The responsibility of DSO-companies should be expanded in order to be able to efficiently manage distributed energy resources connected to their network, enabling them to integrate into their network and maximize their benefits.

This new role for DSO-companies should include:

  • Purchase of electricity supply from distributed energy resources.
  • Exploitation of distributed energy resources to optimize the use of existing networks (and delay the capital investment in a substantial restructuring) through direct control or through the formation of price signals (hourly or currently changing tariff).
  • Key transformational measures to be taken by DSO: development of intelligent accounting, systems for charging electric vehicles, contracting with aggregators (digital cloud-based optimization and forecasting technologies), creation of platforms for real-time and safe online market real-time electricity sales ( for example, for flexibility, overload management, planning of the grid operation based on cost optimization and bonus benefits, etc.).
  • Managing overloads within services that will be procured by network operators to increase the share of RES in the overall energy package will be a challenge, for which the DSO will be able to use flexible “behind-the-meter” models (off-use / property power generating facilities) of the energy supplier). New markets for overload management services and their respective business models must be created. It should also stimulate the application of various ESS systems – from home to powerful regional systems.
  • Interaction with different VRE generators with the potential for accumulation – for example, with hydro-accumulating stations (PSPs) or PV-stations with CSP-drives – an excess of energy generation in the form of heat.The unsolved issue is the lack of a stable model of how to monetize DSO service and market participants interacting with them. Currently, there are a number of available technologies for providing new services (rapid electronic balancing, electricity quality stabilization, capacity matching and supply / demand) necessary for the implementation of a significant share of generation with VRE from the grid. The key issue is how to pay for new services promptly, correctly and stimulatively, so that relevant business models can support the further development and steady introduction of VRE technologies. These problems are also related to the motivation of system investments and the attraction of funds in public markets, that is, the wide promotion of new opportunities for gaining benefits.One of the ways to create a new value-added service and related revenue streams is to implement auxiliary regulation. New market designs should foster flexibility by encouraging commercial behavior, both on the supply side and on the appropriate remuneration in response to consumers, to curb / increase their demand. The implemented innovative business models will require reformatting and adapting the market structure to changing conditions of the VRE system, covering the entire supply chain, without which the energy transit will either slow down or will require higher costs.

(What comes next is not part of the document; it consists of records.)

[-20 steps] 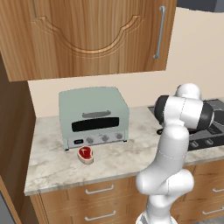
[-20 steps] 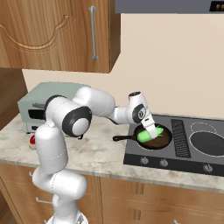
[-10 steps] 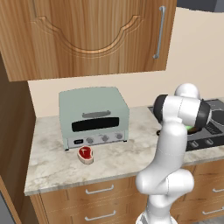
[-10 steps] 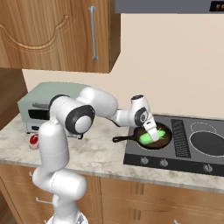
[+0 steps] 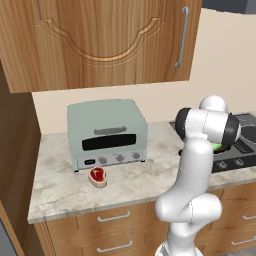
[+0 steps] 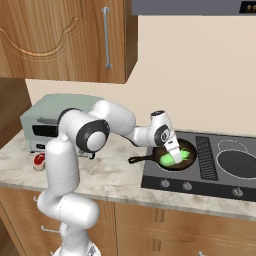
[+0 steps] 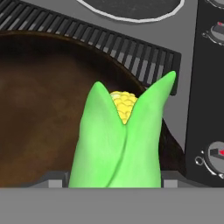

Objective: Place both pans onto different burners. Then place the corn and the steak on different pans.

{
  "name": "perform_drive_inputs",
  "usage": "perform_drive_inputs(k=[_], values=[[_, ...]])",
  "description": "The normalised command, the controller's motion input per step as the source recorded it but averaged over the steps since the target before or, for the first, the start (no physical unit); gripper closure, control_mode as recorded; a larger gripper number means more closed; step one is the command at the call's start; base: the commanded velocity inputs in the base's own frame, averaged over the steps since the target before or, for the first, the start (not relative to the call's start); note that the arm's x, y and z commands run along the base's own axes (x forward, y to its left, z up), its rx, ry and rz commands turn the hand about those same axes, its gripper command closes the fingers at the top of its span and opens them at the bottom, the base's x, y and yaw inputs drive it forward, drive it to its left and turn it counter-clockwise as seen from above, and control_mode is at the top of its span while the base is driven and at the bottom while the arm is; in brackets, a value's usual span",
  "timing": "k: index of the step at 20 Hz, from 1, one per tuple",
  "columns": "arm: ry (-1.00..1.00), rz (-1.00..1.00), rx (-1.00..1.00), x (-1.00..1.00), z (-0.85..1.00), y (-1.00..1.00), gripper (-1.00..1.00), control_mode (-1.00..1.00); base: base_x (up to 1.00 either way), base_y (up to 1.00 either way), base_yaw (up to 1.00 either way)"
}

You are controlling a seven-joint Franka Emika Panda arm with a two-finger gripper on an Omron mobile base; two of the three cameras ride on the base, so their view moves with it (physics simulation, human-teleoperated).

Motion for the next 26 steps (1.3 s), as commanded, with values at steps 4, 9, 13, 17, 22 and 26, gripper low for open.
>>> perform_drive_inputs(k=[4, 9, 13, 17, 22, 26], values=[[0.0, 0.0, 0.0, 0.0, 0.0, 0.0, -1.0, -1.0, 0.0, 0.0, 0.0], [0.0, 0.0, 0.0, 0.0, 0.0, 0.0, -1.0, -1.0, 0.0, 0.0, 0.0], [-0.02, 0.0, 0.0, 0.0, 0.12, 0.01, -1.0, -1.0, 0.0, 0.0, 0.0], [-0.11, 0.0, 0.0, -0.06, 0.28, 0.09, -1.0, -1.0, 0.0, 0.0, 0.0], [-0.12, 0.0, -0.01, -0.28, 0.22, 0.28, -1.0, -1.0, 0.0, 0.0, 0.0], [-0.13, 0.0, -0.04, -0.28, 0.15, 0.51, -1.0, -1.0, 0.0, 0.0, 0.0]])
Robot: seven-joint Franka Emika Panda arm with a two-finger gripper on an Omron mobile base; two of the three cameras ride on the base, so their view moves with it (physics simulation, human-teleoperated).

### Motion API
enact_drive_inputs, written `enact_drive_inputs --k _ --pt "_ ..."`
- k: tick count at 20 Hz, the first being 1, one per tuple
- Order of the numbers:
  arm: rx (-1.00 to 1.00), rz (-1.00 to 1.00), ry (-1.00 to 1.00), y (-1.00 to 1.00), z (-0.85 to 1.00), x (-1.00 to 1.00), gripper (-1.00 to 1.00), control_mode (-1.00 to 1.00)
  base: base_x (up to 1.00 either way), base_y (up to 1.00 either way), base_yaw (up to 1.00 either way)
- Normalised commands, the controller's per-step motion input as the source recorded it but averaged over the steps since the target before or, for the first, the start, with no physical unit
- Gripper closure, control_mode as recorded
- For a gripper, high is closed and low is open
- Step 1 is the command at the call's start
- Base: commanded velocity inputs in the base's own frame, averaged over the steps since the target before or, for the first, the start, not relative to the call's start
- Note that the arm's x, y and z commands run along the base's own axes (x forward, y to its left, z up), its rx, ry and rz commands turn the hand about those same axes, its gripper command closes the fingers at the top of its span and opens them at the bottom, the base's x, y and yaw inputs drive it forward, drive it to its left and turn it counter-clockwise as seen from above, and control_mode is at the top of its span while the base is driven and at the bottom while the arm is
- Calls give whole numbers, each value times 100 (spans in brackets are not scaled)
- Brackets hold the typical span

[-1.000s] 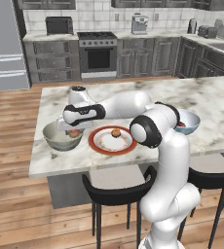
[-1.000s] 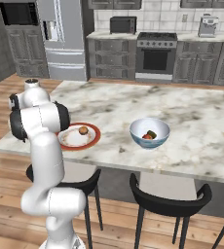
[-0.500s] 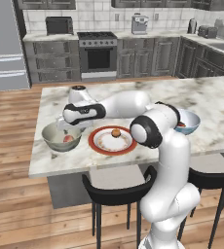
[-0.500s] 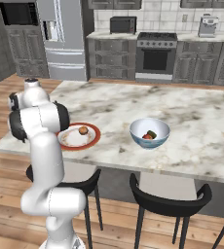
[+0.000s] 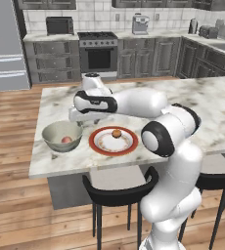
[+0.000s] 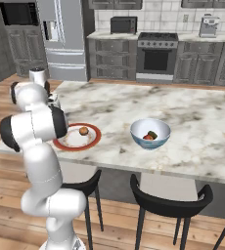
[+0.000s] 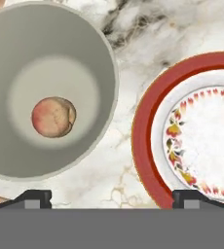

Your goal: Take the fruits from the plate on the dining counter and place two fruits in each bowl.

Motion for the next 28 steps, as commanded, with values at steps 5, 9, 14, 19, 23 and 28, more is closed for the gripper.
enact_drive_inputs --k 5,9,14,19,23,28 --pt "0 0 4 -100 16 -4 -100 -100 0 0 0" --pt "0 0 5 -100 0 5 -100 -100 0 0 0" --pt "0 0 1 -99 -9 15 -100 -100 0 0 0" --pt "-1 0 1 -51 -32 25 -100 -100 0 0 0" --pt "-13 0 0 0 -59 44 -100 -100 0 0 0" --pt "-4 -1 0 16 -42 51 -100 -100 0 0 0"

    However, even when there is no regulation, the private sector can still offer some new opportunities for flexible business models based on technological innovations. For example, in the absence of demand response programs implemented by the regulator, private companies can offer consumers, in exchange for a lower electricity bill, such services as, for example, load transfer for another time, temporary energy constraints, battery usage and artificial intelligence.

    With the increase in the level of decentralization and digitalisation of the grid, many new generation technologies are focused on the end user. New digital technologies can support the benefits of optimizing demand and other services for the grid itself, which ultimately increases the actual network throughput and creates steady regional markets with a high local share of VREs.

    The optimal strategy for integrating the increased share of VREs should take into account the specifics of the country, technological conditions, status and results of the situational analysis of the DSO’s activity as a result of the interaction of systemic innovations in all aspects, which will enable the establishment of reliable and affordable energy supply systems, mainly based on RES.